• **WHAT IS BEING ASKED**
In the material below, find the line containing "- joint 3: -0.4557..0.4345" and the line containing "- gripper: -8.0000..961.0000", then reproduce exactly both of them and every line between, and nothing else.

• **RECORDS TO USE**
+ + + + + + +
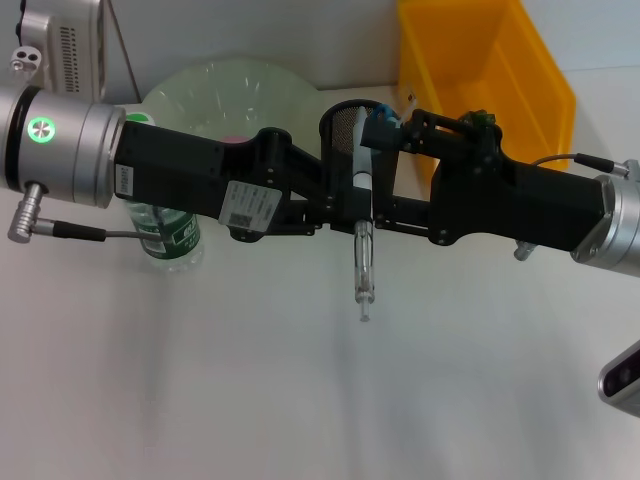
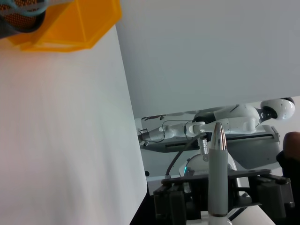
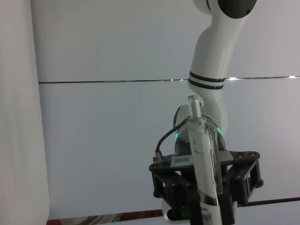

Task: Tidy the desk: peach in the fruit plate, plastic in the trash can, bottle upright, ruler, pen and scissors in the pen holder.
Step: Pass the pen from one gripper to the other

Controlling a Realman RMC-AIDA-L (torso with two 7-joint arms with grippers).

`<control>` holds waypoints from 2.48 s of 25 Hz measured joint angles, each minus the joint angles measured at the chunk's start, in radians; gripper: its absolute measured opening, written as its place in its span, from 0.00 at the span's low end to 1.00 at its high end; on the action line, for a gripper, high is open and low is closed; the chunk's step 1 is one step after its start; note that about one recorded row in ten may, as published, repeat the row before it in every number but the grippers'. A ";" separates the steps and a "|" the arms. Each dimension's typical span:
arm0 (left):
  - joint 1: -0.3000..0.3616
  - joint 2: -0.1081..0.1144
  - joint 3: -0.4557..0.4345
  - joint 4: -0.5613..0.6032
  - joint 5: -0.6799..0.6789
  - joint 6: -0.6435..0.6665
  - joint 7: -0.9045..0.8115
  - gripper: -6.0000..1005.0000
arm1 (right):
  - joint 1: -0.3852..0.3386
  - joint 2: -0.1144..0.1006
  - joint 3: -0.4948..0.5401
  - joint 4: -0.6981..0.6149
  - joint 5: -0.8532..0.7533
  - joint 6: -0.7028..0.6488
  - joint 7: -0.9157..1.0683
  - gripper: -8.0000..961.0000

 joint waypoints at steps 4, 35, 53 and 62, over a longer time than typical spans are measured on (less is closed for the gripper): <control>0.000 0.004 -0.002 -0.002 -0.001 0.011 0.000 0.14 | -0.001 0.000 0.000 0.002 0.000 0.000 -0.001 0.72; 0.001 0.005 0.001 -0.004 -0.001 0.019 -0.009 0.14 | 0.006 -0.006 0.000 0.054 0.001 -0.014 -0.111 0.44; -0.002 0.001 0.004 -0.006 0.000 0.022 -0.023 0.14 | 0.009 -0.013 -0.002 0.075 -0.015 -0.017 -0.161 0.40; -0.003 -0.002 0.004 -0.006 0.000 0.023 -0.023 0.14 | 0.011 -0.014 -0.002 0.075 -0.015 -0.026 -0.169 0.36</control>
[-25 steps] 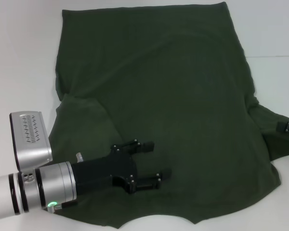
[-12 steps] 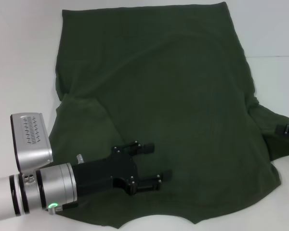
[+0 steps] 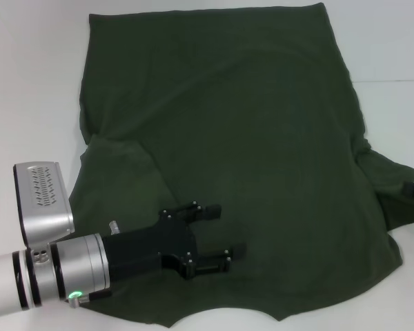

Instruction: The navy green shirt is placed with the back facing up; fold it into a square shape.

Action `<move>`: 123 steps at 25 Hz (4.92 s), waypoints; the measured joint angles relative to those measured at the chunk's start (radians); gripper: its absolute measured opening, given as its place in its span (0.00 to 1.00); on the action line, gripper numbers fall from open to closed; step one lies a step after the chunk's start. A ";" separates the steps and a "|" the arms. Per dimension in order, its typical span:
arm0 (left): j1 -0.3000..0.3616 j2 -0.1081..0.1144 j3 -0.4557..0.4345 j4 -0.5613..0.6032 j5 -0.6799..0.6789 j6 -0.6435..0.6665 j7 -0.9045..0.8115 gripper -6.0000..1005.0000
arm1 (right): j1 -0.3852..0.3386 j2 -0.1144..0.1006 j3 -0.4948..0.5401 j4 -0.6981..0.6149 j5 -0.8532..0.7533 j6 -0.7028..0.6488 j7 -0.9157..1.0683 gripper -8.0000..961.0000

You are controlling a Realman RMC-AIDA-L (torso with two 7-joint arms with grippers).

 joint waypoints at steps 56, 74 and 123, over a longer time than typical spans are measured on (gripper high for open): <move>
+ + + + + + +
• **WRITTEN RESPONSE**
  - joint 3: -0.4557..0.4345
  - joint 4: -0.5613..0.6032
  - joint 5: -0.6799..0.6789
  - joint 6: -0.6435..0.6665
  - joint 7: -0.9045..0.8115
  - gripper: -6.0000..1005.0000
arm1 (right):
  - joint 1: -0.3852..0.3386
  - joint 2: -0.1144..0.1006
  - joint 3: -0.4948..0.5401
  - joint 4: -0.6981..0.6149
  - joint 5: -0.8532..0.7533
  - joint 6: -0.7028..0.6488
  - joint 7: -0.9157..1.0683
  - gripper: -8.0000..961.0000

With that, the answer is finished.